Read the lines below, and copy any that contain the string "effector".

■ ■ ■ ■ ■

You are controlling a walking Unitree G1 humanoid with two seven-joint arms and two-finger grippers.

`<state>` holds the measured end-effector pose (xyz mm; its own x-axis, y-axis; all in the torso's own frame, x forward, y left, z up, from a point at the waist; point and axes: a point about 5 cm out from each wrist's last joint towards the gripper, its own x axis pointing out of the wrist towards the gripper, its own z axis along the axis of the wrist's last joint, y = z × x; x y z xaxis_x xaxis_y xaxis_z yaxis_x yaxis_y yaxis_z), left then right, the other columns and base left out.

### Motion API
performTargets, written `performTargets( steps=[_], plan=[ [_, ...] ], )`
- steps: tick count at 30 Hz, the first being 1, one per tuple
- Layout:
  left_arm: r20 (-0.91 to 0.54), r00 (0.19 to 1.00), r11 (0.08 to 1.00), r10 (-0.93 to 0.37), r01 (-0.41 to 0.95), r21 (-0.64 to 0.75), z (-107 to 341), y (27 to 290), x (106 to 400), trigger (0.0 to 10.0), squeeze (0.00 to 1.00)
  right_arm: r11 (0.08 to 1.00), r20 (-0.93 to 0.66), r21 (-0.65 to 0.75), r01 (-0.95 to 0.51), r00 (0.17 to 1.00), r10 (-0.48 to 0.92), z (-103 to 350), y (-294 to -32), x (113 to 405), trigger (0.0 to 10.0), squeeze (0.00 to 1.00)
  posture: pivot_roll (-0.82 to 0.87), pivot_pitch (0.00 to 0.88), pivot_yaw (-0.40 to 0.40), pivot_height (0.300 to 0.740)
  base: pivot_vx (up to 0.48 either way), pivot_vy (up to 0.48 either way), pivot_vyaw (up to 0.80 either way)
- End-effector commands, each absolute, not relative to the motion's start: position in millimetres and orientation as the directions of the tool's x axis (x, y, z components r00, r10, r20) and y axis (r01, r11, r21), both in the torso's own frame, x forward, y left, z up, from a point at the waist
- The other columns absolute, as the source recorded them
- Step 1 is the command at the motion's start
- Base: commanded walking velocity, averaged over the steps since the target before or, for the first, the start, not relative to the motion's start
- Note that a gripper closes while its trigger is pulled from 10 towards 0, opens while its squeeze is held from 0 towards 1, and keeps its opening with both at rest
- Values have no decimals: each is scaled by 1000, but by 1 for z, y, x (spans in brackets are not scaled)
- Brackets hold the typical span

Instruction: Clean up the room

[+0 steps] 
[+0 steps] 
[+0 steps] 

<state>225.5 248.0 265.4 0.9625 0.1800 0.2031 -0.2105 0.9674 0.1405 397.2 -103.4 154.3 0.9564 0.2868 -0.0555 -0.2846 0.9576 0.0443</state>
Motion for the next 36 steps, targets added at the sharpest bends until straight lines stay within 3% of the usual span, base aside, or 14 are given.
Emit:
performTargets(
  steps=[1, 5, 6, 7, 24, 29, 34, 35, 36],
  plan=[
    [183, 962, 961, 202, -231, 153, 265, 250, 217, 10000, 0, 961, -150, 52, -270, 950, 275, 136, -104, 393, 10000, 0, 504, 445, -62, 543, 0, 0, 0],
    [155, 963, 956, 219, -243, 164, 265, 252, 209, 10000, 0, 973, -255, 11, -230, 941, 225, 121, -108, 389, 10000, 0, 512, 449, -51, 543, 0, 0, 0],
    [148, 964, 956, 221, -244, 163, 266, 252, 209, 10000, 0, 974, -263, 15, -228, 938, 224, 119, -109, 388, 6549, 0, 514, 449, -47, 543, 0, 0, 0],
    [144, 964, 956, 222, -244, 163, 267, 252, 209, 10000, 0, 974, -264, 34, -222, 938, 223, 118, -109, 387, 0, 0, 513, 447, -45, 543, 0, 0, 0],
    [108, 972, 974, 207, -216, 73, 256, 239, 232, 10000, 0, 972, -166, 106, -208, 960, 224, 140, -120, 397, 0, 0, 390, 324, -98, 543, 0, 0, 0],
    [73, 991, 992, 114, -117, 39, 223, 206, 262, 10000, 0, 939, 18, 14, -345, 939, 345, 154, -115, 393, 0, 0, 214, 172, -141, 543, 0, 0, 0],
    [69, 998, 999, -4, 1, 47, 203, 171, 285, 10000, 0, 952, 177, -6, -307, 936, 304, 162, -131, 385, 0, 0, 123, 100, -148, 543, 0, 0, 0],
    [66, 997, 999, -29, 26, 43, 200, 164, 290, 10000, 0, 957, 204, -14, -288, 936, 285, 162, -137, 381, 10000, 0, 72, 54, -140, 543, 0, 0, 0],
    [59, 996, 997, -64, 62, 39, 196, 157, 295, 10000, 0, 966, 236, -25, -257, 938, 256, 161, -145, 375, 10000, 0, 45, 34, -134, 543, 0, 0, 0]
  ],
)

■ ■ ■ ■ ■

Your response:
`<state>` holds the measured end-effector pose (xyz mm; its own x-axis, y-axis; all in the torso's own frame, x forward, y left, z up, from a point at the waist; point and axes: a point about 5 cm out from each wrist's last joint towards the gripper, its own x axis pointing out of the wrist towards the gripper, its own z axis along the axis of the wrist's last joint, y = z × x; x y z xaxis_x xaxis_y xaxis_z yaxis_x yaxis_y yaxis_z), left then right, the other columns and base left out.
- End-effector commands, each absolute, not relative to the motion's start: position in millimetres and orientation as the directions of the tool's x axis (x, y, z components r00, r10, r20) and y axis (r01, r11, r21), both in the torso's own frame, x forward, y left, z up, from a point at the waist

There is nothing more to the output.